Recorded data
╭──

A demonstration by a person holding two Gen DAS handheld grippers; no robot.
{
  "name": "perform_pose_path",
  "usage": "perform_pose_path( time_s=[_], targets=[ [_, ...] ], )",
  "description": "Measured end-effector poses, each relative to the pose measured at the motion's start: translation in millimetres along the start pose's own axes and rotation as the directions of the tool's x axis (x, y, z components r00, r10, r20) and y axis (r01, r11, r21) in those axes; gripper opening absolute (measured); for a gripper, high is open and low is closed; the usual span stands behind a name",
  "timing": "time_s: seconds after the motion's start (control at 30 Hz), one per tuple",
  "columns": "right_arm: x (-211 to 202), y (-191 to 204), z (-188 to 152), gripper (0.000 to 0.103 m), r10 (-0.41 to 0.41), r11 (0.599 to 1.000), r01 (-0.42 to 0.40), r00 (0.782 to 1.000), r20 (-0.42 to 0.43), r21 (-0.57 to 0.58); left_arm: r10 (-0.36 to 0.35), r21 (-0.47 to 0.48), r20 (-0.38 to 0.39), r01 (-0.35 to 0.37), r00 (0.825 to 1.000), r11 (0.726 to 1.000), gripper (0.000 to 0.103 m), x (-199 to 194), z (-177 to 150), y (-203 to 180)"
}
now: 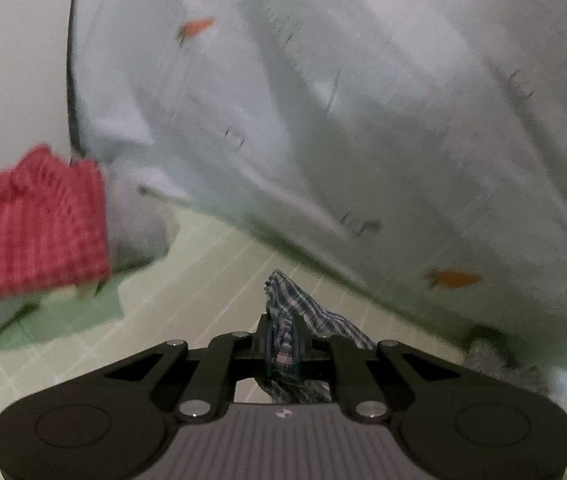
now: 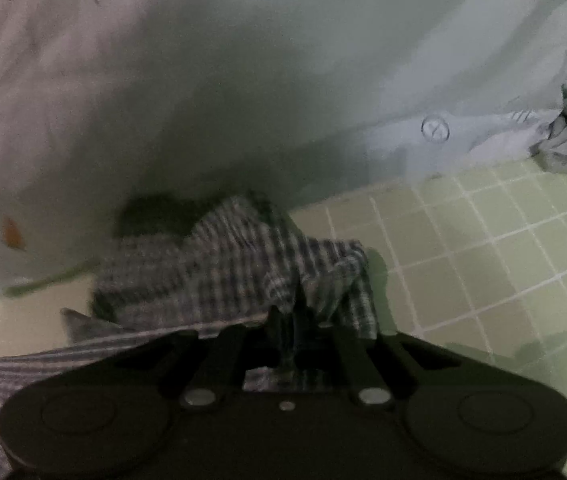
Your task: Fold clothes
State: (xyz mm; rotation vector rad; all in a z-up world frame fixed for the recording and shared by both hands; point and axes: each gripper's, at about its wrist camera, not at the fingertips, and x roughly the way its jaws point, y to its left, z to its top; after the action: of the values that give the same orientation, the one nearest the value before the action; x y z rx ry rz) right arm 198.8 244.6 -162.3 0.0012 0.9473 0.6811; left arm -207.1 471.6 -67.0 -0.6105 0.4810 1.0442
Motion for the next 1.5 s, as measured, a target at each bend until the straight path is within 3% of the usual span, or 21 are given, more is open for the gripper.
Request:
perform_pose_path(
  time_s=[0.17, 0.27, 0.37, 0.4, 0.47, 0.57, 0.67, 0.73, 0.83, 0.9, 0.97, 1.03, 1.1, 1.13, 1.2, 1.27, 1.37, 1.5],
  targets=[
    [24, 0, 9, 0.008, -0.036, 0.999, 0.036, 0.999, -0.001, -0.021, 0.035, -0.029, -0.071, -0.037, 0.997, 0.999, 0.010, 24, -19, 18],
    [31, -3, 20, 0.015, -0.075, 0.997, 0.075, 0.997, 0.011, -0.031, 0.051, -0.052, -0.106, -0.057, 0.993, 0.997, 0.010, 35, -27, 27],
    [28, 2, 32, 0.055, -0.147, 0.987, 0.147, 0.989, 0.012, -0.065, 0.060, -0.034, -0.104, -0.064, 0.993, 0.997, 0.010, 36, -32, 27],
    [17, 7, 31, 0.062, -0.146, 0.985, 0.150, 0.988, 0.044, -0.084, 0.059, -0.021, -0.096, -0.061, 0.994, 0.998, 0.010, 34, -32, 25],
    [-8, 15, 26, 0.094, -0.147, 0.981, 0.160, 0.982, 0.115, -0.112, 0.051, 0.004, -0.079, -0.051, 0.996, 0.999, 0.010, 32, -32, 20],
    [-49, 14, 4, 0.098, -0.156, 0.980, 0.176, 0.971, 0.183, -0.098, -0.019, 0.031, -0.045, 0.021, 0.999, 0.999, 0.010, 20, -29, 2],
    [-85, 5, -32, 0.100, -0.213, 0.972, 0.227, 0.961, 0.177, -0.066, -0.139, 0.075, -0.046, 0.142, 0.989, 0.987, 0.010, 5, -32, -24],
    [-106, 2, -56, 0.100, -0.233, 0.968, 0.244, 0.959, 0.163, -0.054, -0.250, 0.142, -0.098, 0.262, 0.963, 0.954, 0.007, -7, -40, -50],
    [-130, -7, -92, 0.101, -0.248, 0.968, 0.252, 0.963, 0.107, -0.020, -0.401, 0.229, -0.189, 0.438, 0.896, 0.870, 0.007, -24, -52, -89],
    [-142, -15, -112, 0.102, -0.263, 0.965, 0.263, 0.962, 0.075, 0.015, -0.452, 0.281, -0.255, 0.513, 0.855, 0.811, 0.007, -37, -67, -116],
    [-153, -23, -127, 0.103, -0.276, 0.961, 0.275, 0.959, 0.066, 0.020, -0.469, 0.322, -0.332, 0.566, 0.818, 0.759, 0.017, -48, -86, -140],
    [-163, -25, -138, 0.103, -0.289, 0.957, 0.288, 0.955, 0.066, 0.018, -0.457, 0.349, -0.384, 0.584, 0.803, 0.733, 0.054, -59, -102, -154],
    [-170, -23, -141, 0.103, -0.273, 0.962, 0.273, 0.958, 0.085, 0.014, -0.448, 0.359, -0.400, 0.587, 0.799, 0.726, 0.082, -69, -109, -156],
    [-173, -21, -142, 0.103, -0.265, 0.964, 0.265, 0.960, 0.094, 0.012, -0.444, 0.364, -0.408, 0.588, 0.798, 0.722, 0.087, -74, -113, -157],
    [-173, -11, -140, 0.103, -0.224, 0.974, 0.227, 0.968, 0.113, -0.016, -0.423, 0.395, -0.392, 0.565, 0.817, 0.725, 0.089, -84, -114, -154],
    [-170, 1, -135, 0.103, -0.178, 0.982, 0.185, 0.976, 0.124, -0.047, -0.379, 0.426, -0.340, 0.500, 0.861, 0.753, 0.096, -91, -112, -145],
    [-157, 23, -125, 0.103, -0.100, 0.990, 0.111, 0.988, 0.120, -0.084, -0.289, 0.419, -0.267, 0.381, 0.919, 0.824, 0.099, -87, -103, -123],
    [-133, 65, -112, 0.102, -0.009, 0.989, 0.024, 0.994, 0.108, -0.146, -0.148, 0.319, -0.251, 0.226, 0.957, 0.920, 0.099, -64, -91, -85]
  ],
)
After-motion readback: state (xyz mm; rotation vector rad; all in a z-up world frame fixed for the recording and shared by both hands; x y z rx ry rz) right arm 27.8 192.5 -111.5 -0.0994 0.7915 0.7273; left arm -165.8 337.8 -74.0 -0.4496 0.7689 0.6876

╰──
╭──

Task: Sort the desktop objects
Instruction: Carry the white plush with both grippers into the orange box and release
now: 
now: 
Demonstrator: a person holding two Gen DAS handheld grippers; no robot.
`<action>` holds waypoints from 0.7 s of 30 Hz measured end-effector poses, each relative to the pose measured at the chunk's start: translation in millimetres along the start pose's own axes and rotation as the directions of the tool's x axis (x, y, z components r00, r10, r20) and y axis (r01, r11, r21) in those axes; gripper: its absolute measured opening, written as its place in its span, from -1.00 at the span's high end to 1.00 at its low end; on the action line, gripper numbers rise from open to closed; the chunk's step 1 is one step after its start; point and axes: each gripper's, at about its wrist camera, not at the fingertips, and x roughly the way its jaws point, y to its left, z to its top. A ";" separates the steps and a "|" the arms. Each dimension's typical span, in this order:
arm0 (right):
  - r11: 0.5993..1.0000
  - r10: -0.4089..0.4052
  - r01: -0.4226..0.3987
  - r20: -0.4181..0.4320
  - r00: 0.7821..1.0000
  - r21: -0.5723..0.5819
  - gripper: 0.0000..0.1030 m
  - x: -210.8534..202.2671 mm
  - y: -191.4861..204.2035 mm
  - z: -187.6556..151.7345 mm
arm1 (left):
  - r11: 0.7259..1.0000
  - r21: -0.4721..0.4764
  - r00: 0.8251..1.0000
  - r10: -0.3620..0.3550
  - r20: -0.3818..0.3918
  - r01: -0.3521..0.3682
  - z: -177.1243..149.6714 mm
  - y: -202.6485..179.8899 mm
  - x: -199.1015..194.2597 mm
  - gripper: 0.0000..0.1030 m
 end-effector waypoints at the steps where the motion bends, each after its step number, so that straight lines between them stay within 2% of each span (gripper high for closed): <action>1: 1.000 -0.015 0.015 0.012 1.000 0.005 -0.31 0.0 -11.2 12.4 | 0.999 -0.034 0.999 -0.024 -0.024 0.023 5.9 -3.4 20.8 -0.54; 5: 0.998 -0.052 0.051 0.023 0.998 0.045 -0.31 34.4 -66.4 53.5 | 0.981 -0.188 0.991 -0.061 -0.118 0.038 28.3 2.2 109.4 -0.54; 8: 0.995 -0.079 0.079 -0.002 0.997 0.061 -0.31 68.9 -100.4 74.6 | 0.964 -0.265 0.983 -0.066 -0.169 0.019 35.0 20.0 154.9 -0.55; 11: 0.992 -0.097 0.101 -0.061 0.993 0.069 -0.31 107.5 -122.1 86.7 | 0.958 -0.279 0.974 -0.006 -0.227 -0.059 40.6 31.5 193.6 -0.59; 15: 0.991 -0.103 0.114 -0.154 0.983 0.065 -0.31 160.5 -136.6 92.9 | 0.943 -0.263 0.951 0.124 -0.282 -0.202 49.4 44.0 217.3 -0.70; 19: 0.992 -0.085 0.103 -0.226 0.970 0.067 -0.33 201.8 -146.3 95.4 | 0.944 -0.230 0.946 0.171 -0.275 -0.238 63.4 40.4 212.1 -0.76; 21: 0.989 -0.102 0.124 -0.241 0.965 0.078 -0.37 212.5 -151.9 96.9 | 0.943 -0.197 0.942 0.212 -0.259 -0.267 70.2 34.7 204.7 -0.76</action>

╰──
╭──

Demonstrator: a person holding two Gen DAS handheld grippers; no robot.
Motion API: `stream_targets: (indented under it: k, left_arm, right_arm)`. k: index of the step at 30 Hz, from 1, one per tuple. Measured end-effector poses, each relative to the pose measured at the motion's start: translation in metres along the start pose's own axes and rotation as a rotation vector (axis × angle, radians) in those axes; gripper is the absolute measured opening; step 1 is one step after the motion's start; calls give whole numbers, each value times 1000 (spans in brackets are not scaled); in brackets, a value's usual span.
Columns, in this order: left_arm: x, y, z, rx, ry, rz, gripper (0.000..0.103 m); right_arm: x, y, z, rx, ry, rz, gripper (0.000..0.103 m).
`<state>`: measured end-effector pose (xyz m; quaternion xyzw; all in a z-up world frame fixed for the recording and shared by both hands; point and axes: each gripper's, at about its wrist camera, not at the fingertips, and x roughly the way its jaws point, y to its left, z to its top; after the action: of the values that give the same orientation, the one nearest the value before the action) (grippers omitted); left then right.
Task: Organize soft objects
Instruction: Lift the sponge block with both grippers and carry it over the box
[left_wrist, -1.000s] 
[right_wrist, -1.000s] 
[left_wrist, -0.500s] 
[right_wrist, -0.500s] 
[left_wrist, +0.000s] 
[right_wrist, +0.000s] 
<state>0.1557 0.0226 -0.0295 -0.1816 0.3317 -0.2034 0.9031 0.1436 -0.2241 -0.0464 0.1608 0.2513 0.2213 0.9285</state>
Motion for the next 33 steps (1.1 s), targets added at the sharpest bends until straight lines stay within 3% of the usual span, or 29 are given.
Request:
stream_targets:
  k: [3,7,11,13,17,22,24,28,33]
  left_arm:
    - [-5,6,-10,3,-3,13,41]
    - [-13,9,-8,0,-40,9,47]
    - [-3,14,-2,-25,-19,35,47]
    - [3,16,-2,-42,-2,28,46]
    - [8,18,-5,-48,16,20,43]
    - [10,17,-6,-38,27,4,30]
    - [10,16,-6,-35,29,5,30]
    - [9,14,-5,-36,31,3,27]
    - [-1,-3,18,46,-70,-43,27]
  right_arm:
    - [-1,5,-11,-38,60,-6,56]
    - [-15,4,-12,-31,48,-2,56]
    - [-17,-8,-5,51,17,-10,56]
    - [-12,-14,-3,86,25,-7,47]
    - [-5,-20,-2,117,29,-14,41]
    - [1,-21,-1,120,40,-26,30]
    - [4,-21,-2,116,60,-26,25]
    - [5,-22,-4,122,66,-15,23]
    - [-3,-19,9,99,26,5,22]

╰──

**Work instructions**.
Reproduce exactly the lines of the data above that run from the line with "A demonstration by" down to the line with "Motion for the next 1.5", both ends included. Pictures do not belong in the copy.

**Reply to the exercise**.
A demonstration by a person holding two Gen DAS handheld grippers; no robot.
{
  "name": "perform_pose_path",
  "usage": "perform_pose_path( time_s=[_], targets=[ [_, ...] ], )",
  "description": "Measured end-effector poses, each relative to the pose measured at the motion's start: translation in millimetres along the start pose's own axes and rotation as the directions of the tool's x axis (x, y, z components r00, r10, r20) and y axis (r01, r11, r21) in those axes; gripper opening absolute (measured); for a gripper, high is open and low is closed; the usual span stands behind a name",
  "timing": "time_s: seconds after the motion's start (control at 30 Hz), one per tuple",
  "columns": "right_arm: x (-211 to 202), y (-191 to 204), z (-188 to 152), gripper (0.000 to 0.103 m), r10 (-0.41 to 0.41), r11 (0.599 to 1.000), r01 (-0.42 to 0.40), r00 (0.782 to 1.000), r20 (-0.42 to 0.43), r21 (-0.57 to 0.58); left_arm: r10 (-0.36 to 0.35), r21 (-0.47 to 0.48), r20 (-0.38 to 0.39), r01 (-0.35 to 0.37), r00 (0.825 to 1.000), r11 (0.726 to 1.000), gripper (0.000 to 0.103 m), x (-199 to 194), z (-177 to 150), y (-203 to 180)"
}
now: 
now: 
Your task: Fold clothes
State: (xyz mm; rotation vector rad; all in a z-up world frame fixed for the recording and shared by both hands; point and axes: each gripper's, at about its wrist camera, not at the fingertips, and x roughly the way its jaws point, y to its left, z to its top; after the action: of the values that give the same orientation, the one nearest the value before the action; x y z rx ry rz) right arm 198.8 244.6 -162.3 0.0012 0.9473 0.6811; left arm -207.1 471.6 -67.0 -0.6105 0.4810 1.0442
Motion for the next 1.5 s, as measured, a target at each bend until the straight path is within 3% of the usual span, or 21 are given, more is open for the gripper.

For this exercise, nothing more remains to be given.